How Documents Are Processed

After upload, Thallus processes your document in the background — extracting content, splitting it into searchable chunks, generating vector embeddings, and creating a structured synopsis. No action is needed from you; documents become searchable automatically once processing completes.

Processing pipeline

Upload
Extract content
Chunk
Embed
Synopsis
Searchable
  1. Upload — File saved and validation passed (see Uploading Documents)
  2. Extract content — Text and structure pulled from the file based on its type
  3. Chunk — Content split into overlapping passages optimized for search
  4. Embed — Each chunk converted to a vector embedding for semantic search
  5. Synopsis — An LLM generates structured metadata about the document
  6. Searchable — Document appears in search results across all active conversations

Content extraction by file type

PDF

Pages are extracted individually. Tables within pages are detected and rendered as markdown. Long pages are split at paragraph boundaries to keep chunks at a searchable size.

Word documents

Structure-aware extraction splits at heading boundaries with a target chunk size optimized for search. Tables are converted to markdown and included in the surrounding chunk. This preserves the document's logical structure rather than splitting at arbitrary character counts.

Text and Markdown

Plain text files are split at paragraph boundaries with an optimized target size and overlap between consecutive chunks. Markdown files preserve heading structure, using headers as natural split points.
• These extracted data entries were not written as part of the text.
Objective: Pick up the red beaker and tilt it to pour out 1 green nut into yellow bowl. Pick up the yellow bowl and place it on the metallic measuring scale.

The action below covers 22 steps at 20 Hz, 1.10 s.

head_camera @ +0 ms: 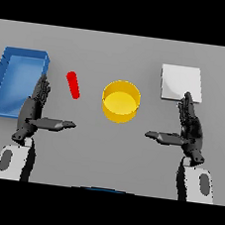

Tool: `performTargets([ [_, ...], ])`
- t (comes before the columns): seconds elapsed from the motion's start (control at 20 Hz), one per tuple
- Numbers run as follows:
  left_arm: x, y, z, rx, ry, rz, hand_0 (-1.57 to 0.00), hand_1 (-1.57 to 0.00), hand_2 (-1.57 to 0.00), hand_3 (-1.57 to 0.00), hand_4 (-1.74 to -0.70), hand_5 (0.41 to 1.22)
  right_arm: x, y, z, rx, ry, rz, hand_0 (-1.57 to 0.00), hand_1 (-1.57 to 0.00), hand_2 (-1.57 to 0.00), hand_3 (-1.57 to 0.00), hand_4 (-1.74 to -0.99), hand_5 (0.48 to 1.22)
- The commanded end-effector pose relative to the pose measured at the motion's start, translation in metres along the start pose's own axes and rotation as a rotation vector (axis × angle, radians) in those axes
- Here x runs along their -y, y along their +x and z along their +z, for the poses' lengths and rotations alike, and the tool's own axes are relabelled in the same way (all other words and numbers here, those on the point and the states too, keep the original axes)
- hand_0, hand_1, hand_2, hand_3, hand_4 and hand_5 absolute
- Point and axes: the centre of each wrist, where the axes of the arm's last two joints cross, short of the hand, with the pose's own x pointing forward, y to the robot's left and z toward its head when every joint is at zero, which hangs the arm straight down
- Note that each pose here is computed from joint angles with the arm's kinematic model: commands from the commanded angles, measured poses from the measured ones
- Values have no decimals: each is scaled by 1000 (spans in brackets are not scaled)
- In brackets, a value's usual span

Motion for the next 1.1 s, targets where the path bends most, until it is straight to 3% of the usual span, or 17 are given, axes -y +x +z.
performTargets([
  [0.0,0,0,0,-1,1,0,1,1,1,1,-1093,623,-1,0,0,0,0,-1,1,1,1,1,-1128,660],
  [0.25,-3,-1,-4,-6,1,-1,1,1,1,1,-1093,623,-3,0,1,2,3,-1,1,1,1,1,-1128,660],
  [0.35,-3,2,16,61,-26,-110,1,1,1,1,-1094,620,-10,2,20,158,49,213,1,1,1,1,-1128,663],
  [0.45,-3,4,23,46,-30,-157,1,1,1,1,-1093,615,-18,3,25,159,59,284,1,1,1,1,-1126,666],
  [0.6,0,12,26,41,-32,-181,1,1,1,1,-1096,616,-22,5,29,154,56,304,1,1,1,1,-1112,659],
  [0.75,8,6,17,-7,-44,-198,1,1,1,1,-1090,612,-22,8,25,151,51,289,1,1,1,1,-1123,653],
  [0.9,10,1,2,30,-56,-222,1,1,1,1,-1116,627,-18,7,27,140,40,288,1,1,1,1,-1143,650],
  [1.05,15,-3,-22,23,-49,-226,1,1,1,1,-1147,636,-18,11,26,150,48,256,1,1,1,1,-1182,655],
])
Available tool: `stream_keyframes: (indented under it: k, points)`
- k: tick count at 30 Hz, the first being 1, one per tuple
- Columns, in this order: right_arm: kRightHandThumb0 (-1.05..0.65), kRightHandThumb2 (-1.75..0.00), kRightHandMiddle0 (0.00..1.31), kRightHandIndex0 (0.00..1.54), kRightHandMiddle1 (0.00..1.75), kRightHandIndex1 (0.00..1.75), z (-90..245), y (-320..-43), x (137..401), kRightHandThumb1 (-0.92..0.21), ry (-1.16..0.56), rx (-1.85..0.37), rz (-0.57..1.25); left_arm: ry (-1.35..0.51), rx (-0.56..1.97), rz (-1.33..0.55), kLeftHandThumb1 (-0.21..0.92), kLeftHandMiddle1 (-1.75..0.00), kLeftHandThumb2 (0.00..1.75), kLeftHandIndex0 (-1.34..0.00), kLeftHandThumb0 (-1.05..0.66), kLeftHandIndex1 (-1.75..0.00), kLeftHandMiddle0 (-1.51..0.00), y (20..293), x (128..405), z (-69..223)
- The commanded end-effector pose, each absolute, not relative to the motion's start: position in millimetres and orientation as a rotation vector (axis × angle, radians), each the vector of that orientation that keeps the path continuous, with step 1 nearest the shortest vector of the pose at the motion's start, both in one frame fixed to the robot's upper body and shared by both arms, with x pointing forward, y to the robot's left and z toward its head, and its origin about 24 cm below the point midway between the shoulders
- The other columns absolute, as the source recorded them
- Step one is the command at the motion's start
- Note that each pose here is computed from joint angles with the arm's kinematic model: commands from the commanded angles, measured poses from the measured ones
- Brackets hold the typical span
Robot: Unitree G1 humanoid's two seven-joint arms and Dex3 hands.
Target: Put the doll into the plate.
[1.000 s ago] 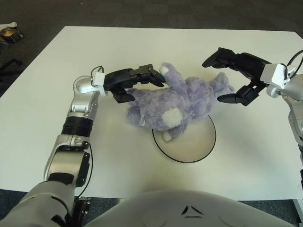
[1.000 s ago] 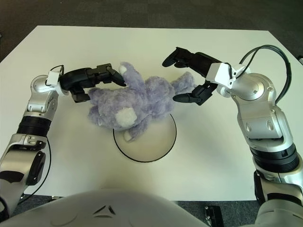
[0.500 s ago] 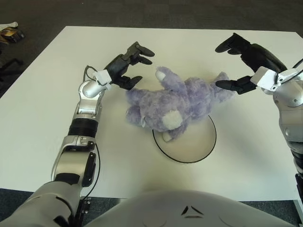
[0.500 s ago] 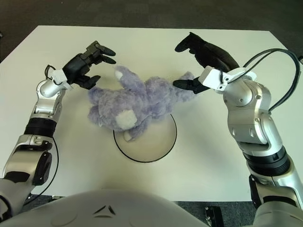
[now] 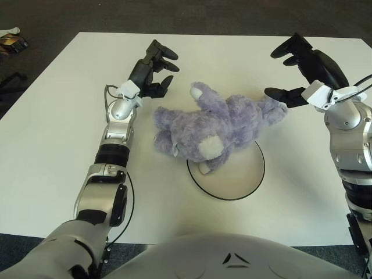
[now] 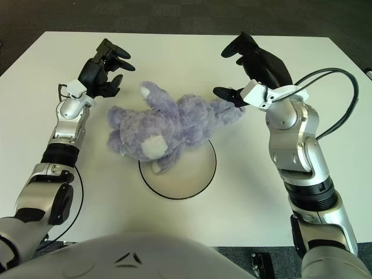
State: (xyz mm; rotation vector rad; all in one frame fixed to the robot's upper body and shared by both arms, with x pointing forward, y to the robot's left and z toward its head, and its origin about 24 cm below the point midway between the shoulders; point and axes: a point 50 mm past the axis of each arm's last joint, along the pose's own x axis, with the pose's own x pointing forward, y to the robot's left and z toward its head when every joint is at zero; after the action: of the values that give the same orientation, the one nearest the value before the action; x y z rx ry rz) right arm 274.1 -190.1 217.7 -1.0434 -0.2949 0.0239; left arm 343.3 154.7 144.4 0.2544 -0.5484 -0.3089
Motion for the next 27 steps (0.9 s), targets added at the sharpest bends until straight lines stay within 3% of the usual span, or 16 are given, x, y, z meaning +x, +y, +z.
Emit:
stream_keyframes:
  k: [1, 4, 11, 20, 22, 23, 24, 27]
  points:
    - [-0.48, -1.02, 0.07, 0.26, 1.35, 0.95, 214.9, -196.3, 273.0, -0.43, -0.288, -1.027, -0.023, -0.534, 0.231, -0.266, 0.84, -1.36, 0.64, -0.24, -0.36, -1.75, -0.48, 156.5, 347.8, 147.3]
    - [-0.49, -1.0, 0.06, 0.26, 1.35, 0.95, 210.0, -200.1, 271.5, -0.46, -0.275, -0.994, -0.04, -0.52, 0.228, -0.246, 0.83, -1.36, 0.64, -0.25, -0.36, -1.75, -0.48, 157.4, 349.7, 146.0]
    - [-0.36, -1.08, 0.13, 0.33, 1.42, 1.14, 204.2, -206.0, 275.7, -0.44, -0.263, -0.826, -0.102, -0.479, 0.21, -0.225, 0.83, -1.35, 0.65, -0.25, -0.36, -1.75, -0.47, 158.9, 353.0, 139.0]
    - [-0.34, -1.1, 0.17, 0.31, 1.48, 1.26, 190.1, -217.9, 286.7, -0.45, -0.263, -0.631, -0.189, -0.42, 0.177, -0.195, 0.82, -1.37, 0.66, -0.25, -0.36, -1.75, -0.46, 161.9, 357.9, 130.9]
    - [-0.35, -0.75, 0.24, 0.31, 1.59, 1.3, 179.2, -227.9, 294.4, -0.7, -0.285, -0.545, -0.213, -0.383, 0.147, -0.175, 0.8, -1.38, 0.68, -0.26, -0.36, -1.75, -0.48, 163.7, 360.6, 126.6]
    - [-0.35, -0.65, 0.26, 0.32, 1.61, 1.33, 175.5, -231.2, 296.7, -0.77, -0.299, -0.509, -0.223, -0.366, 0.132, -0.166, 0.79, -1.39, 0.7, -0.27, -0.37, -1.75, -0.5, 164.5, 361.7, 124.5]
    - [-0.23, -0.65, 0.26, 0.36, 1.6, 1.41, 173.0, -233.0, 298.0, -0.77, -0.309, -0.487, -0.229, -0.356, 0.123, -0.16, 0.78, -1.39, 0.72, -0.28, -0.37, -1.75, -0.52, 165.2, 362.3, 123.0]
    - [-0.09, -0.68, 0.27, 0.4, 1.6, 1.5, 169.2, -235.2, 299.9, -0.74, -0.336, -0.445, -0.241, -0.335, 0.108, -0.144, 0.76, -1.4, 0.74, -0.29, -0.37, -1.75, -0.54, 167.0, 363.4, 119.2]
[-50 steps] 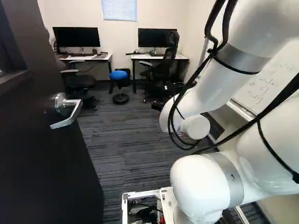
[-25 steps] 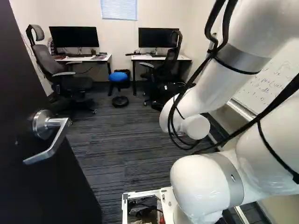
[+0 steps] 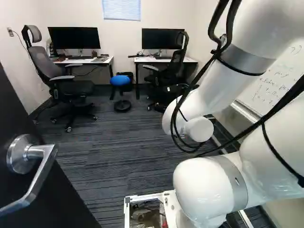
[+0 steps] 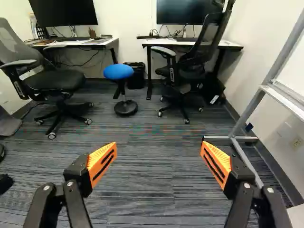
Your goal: Open the door and move inside
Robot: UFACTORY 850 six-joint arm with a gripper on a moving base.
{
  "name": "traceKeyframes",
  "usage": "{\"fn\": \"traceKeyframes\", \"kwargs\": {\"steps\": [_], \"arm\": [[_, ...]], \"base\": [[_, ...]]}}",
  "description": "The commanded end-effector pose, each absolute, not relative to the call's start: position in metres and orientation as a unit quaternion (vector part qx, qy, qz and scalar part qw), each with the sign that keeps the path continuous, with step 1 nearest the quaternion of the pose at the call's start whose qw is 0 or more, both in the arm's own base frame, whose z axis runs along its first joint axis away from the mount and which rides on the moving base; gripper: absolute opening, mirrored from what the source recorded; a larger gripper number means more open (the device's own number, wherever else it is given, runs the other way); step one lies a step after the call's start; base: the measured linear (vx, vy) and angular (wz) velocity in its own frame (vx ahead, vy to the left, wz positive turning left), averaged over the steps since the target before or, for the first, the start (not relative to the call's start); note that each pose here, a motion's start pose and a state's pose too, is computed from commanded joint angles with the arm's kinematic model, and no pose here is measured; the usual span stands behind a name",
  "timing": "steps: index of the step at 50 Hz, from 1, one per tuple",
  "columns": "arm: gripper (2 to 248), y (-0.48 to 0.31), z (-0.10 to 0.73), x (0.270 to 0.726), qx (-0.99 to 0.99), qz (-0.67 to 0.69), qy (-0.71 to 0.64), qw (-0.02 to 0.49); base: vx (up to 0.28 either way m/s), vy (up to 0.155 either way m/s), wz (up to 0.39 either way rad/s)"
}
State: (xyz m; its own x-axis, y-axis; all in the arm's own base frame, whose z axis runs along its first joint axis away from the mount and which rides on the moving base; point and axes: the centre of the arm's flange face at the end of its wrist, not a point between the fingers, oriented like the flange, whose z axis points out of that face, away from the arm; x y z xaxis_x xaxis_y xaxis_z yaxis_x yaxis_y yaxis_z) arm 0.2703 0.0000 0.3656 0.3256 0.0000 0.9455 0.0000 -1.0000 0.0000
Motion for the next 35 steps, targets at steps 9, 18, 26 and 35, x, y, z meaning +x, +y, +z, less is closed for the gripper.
{"fn": "traceKeyframes", "kwargs": {"steps": [9,18,26,35], "arm": [[247,0.0000,0.3656,0.2703,0.814,0.581,0.000,0.000],[247,0.0000,0.3656,0.2703,0.814,0.581,0.000,0.000],[247,0.0000,0.3656,0.2703,0.814,0.581,0.000,0.000],[247,0.0000,0.3656,0.2703,0.814,0.581,0.000,0.000]], "base": [[0.101,0.003,0.004],[0.023,0.001,0.001],[-0.008,-0.001,-0.001],[0.000,0.000,0.000]]}}
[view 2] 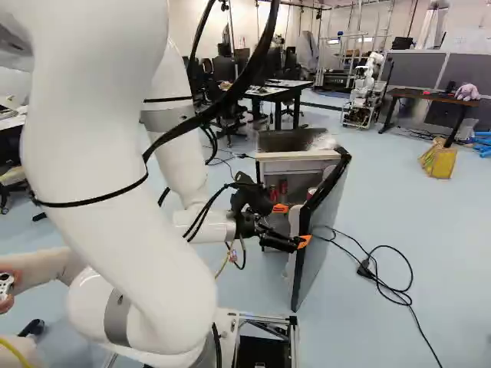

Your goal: Grab a drink from the fridge

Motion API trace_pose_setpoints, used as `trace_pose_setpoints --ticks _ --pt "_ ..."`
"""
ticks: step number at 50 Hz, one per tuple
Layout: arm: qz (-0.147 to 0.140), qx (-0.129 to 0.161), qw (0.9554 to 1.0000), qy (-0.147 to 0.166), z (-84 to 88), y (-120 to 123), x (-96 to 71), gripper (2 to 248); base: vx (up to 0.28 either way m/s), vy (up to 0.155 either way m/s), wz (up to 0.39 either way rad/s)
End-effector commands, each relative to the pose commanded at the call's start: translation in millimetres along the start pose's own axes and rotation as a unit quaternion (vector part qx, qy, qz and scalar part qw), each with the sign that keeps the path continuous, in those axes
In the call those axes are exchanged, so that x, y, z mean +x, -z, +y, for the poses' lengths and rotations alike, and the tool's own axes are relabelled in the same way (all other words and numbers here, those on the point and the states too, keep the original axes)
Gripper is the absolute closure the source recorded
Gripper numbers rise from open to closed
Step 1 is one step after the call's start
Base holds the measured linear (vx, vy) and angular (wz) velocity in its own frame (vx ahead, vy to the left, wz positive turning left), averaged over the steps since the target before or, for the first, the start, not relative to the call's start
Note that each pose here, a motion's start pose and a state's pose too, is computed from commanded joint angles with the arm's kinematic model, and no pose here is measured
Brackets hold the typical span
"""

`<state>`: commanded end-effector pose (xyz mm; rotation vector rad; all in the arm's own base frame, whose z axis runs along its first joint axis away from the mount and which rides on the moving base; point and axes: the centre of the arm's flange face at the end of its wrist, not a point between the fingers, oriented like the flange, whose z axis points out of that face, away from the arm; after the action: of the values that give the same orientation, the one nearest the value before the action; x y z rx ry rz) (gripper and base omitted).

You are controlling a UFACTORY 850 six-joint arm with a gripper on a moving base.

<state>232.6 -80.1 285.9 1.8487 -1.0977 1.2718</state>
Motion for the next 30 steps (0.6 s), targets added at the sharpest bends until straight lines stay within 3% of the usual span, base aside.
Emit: trace_pose_setpoints --ticks 14,30 --pt "0.004 -0.007 0.9999 -0.006 -8.7 -9 3.7 3 0.0 0.0 0.0" --pt "0.008 -0.042 0.9987 -0.027 -16.1 -36 12.6 3 0.0 0.0 0.0"
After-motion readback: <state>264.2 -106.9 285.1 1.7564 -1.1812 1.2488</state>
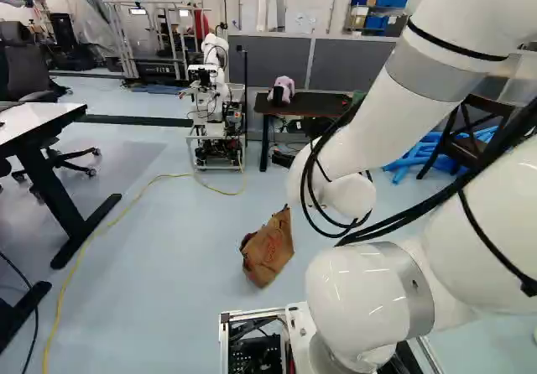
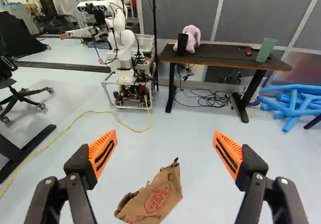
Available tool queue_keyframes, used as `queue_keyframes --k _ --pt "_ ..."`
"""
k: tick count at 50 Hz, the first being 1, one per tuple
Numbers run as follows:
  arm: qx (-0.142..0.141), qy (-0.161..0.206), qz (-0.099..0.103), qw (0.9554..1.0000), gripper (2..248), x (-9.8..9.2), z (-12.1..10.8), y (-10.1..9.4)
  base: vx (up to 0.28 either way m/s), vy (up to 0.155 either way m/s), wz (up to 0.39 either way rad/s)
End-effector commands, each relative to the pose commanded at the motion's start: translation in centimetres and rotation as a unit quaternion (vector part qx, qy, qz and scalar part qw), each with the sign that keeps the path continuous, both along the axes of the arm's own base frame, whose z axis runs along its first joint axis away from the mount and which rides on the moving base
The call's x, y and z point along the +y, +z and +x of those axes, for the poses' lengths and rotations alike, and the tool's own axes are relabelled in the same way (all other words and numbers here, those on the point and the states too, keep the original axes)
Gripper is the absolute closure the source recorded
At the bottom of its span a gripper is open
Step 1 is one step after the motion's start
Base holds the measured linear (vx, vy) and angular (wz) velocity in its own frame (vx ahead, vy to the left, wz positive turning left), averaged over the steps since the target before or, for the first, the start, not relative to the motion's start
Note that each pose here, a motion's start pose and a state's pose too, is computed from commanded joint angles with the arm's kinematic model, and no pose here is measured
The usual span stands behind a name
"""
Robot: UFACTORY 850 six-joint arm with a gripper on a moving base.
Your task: Pick up the bag on the ground and place it on the table
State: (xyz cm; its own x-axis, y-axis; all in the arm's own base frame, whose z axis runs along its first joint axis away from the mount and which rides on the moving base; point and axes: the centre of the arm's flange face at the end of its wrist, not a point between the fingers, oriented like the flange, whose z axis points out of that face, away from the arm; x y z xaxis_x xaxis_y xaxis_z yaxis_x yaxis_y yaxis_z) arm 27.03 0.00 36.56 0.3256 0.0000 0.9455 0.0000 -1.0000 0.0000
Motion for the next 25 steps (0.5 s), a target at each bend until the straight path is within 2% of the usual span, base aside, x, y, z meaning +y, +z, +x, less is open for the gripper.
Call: queue_keyframes --k 9,25 --pt "0.001 0.002 0.0 1.0 3 0.1 0.5 0.1 0.082 0.047 -0.009" --pt "0.006 0.007 0.0 1.0 3 0.4 1.9 0.2 0.004 0.002 0.001"
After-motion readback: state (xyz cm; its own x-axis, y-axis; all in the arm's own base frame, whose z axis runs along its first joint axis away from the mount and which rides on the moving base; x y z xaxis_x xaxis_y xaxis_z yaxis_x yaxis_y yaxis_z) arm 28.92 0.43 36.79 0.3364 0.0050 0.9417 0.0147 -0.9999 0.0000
Spreadsheets (CSV, XLSX, XLS)

Spreadsheets are processed using intelligent strategies that adapt to your data structure, producing searchable chunks. The system analyzes your table's shape, columns, and content to choose the best approach automatically.

All spreadsheets also get automatic schema, statistics, and sample data chunks so agents understand the structure of your data even before searching specific rows.


Embedding

Each chunk is converted to a high-dimensional vector that captures its semantic meaning. Embeddings are processed in batches for efficiency.

The embedding model can be configured per organization if you're using Bring Your Own Key.


Synopsis generation

After chunking, an LLM reads the document and produces structured metadata that powers document discovery:

Generated Synopsis
Document type report
Entities Acme Corp, Q4 2025, West Region
Topics sales performance, quota attainment
Scope Sales department

The synopsis captures key metadata about your document — its type, summary, topics, and entities mentioned — to power fast discovery. This metadata is also indexed for keyword search alongside vector similarity.


Processing status

You can track each document's progress from the Documents page:

Status Meaning
Pending Queued, waiting to start
Processing Extracting, chunking, embedding
Completed Fully processed, searchable
Completed (partial) Truncated due to plan limits
Failed Error occurred (retried up to 3 times)
quarterly-report.pdf
Pending
employee-handbook.docx
Processing
sales-data.xlsx
Completed
corrupted-file.pdf
Failed

If processing fails, Thallus retries automatically up to 3 times. Persistent failures typically indicate a corrupted or password-protected file.


Cache refresh

When processing completes, conversation caches refresh automatically. New documents become searchable in all active conversations — there's no need to start a new conversation to access recently processed files.